_About this exercise_:
Check each line of the data for "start" and select those that have it.

_Data excerpt_:
* * *

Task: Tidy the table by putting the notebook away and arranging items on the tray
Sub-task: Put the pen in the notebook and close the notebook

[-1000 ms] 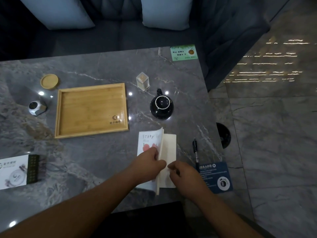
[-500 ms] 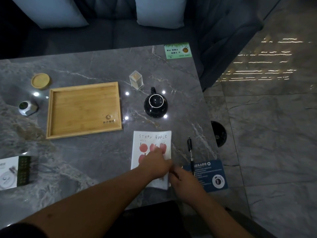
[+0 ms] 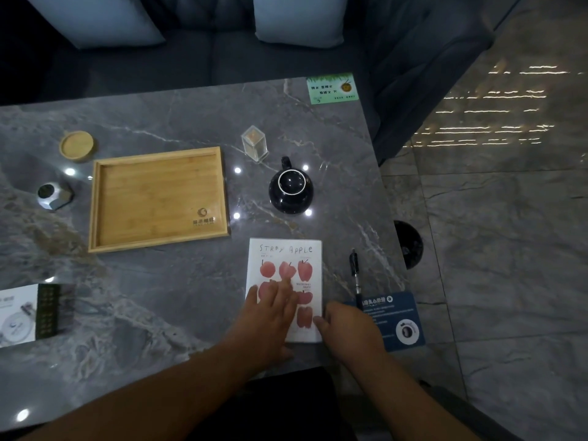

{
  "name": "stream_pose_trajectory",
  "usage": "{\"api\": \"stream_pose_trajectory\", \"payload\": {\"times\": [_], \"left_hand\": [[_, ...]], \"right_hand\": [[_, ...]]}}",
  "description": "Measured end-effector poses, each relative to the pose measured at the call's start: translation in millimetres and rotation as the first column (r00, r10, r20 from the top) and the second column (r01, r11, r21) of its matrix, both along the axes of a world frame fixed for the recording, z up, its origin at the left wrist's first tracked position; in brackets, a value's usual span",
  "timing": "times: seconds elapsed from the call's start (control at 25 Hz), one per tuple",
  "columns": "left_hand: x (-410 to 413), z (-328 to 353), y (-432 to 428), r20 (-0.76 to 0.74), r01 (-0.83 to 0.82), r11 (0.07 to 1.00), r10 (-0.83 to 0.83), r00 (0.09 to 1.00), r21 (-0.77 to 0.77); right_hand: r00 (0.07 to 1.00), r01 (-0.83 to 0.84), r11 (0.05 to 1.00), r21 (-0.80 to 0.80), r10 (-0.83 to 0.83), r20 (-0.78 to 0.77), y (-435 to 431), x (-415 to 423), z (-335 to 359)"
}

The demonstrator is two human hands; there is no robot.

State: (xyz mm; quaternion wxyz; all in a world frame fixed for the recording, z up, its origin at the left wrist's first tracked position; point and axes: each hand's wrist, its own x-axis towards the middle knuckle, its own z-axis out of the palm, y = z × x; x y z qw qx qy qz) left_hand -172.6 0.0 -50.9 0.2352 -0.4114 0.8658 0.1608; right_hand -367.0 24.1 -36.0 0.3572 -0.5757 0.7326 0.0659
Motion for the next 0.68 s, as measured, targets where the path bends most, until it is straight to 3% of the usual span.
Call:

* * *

_Output of the exercise_:
  "description": "Measured end-effector poses, each relative to the pose measured at the call's start: translation in millimetres and rotation as the first column (r00, r10, r20 from the top) and the second column (r01, r11, r21) of its matrix, both along the axes of a world frame fixed for the recording, z up, its origin at the left wrist's first tracked position; in brackets, a value's usual span",
  "timing": "times: seconds elapsed from the call's start (control at 25 Hz), one per tuple",

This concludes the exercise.